Obtain the relationships between authors and reputation during runtime from various repositories such as Wipo, DBLP, PubMed, ArXiv, Twitter, DBpedia, Yago!
The Bibliographic Search case study focuses on exploiting information from various data sources (e.g. Cordis, Wipo, DBLP, PubMed, ArXiv, Twitter, DBpedia, Yago).
Bibliographic search is an important aspect of research and technology development worldwide. Its proper use allows companies and researchers to know about the originality and relations of their work with the work of other researchers by means of searching bibliographic and patent repositories such as EPO Patstat, Scopus or Medline. However, it is restricted nowadays to mere keyword search queries launched over one of those huge repositories at a time, with answers being ranked lists of papers. This situation is very limiting because of the huge amount of time and intellect that scientists must spend doing repeated search on different data sources. Also, the complexity and exploitation of relations among the metadata involved in bibliographic repositories (e.g. keywords, authors, papers, citations, and publication venues) are not fully taken into account by the information management technology. Information retrieval systems, on one hand, typically only consider the text in the document, and do not exploit the context. They do not follow the relationships among the metadata fields of the bibliographic items in order to provide customized results, nor continue the exploration of the presented results based on the relations of the metadata fields, or suggest documents/conferences/authorities/etc. based on the user’s interest. On the other hand, relational technology allows for a multidimensional view of the metadata, but it performs deficiently on exploration queries.

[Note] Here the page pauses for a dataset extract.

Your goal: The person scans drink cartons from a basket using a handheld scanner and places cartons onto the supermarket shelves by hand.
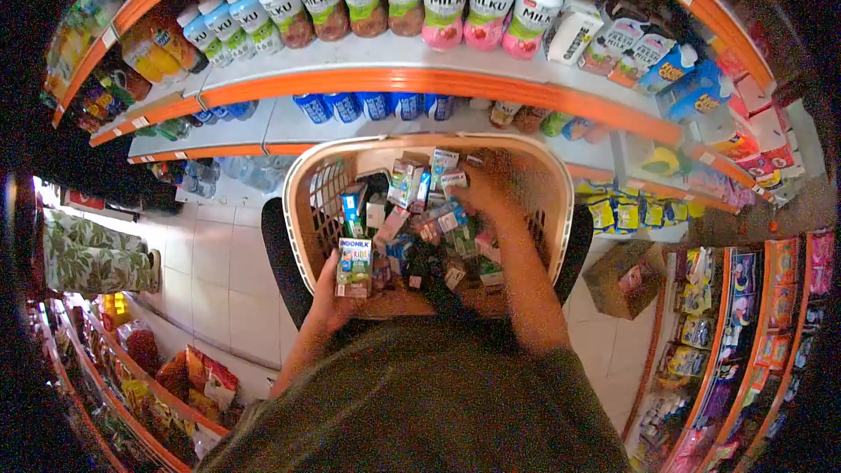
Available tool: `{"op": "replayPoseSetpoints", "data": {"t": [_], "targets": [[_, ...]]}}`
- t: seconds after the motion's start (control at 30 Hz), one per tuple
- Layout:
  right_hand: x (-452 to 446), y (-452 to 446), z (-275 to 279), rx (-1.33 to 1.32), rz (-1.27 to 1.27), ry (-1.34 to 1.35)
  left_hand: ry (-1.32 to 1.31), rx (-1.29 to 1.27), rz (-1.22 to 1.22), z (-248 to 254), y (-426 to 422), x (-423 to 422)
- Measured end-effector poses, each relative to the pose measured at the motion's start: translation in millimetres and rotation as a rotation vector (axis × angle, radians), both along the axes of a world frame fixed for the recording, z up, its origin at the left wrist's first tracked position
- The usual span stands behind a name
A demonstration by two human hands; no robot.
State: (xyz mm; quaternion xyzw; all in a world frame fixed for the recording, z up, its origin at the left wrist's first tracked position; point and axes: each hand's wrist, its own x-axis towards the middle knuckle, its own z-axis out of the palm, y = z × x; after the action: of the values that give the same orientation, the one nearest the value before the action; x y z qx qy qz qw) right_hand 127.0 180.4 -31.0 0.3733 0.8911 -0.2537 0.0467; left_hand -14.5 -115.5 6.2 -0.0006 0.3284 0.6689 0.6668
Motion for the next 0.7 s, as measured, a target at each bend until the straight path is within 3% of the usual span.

In a real scenario of bibliographic and patent data analysis, data is split into multiple repositories based on different technologies. For example, the full text of papers or patents is stored in documental databases; bibliographic metadata is represented in the form of properties in a key-value storage or in a column-store; personal and organization information is stored in a relational database management system; and, finally, the relationships between researchers, organizations, groups and areas of interest are represented as a complex network inside a graph database management system.
In this context it is very useful to use the CoherentPaaS technology to solve queries such as “which are the related papers for an specific european project?” or “who are the most appropriate reviewers for a european project?”. These queries can be solved using a single JDBC statement and the technology is able to integrate the results and provide a single result set. Let’s see the execution plan that solves the potential reviewers.
Specifically, this execution plan shows a query that needs to integrate results from 3 different datastores: Sparksee, LeanXcale and Eutropia.
Moreover, the update process of the data is incrementally and the holistic transaction manager is the responsable to update the databases under the same transaction. Otherwise, it would become very error prone because the developer needs to deal with the data consistency issues.
On top of a cluster of bibliographic data repositories interrelated through the relationships graph, researchers run queries that extract and integrate information from more than one source. A query example is literature review, where a scientist has been asked to start the research for a new line of products in the company she works, or to search for literature (both patent and non-patent) that could invalidate the novelty of the invention claimed by a given patent or patent application. In this case, documental databases are searched to find similar papers or patents, where the graph database relates the documents found by the keywords, the authors or the involved organizations. Another example is reviewer or expert search, where a program committee chair of a conference is searching for good reviewers for a paper submitted. First, similar papers are going to be found by document similarity or by areas of interest extracted from the graph database. Then, the authors are ranked by using the bibliographic metadata associated to their papers. Finally, the final candidates for reviewers are filtered by the conflicts of interest stored into the graph database.